:: EXERCISE INPUT ::
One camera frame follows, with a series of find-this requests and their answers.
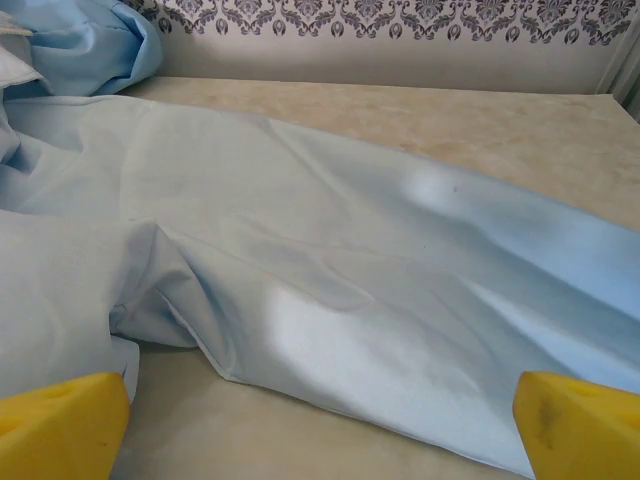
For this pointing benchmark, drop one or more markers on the light blue hooded jacket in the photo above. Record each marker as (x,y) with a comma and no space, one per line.
(300,250)

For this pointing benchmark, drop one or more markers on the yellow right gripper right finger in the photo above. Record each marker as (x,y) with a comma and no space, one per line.
(585,435)

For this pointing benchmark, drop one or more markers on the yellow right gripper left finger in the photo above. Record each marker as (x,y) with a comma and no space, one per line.
(55,430)

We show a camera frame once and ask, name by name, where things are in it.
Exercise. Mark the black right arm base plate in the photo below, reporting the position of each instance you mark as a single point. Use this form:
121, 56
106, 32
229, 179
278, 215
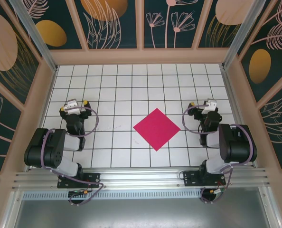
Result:
190, 180

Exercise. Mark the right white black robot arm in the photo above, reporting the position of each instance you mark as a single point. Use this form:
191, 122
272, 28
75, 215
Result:
238, 147

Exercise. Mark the aluminium corner post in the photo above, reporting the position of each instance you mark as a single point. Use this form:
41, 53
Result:
36, 38
241, 35

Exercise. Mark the aluminium side rail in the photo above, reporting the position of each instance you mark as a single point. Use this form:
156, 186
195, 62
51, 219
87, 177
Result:
234, 104

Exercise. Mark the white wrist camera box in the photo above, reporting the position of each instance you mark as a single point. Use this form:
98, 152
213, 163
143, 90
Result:
208, 108
72, 107

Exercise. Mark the yellow connector at left base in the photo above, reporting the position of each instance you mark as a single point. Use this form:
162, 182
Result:
85, 191

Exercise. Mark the magenta square cloth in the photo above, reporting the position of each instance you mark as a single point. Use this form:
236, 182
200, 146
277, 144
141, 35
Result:
156, 129

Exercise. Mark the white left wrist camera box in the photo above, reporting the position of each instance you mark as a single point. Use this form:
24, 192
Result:
72, 107

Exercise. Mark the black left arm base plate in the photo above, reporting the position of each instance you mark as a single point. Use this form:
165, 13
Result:
94, 177

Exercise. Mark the yellow connector at base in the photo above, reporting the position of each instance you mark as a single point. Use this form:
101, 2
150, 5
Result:
85, 191
212, 191

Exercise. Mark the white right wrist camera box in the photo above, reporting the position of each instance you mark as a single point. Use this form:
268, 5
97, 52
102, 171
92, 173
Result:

:: WHAT NEEDS TO BE DONE ::
Which lines above contain the word "connector"? Show each of them.

:: ANSWER BOX ::
Exercise. Mark the yellow connector at left base in the photo above, reporting the position of each instance you mark as a single point. Use this form:
Exercise. Mark the yellow connector at base in the photo above, reporting the position of each instance you mark as a single point. Use this form:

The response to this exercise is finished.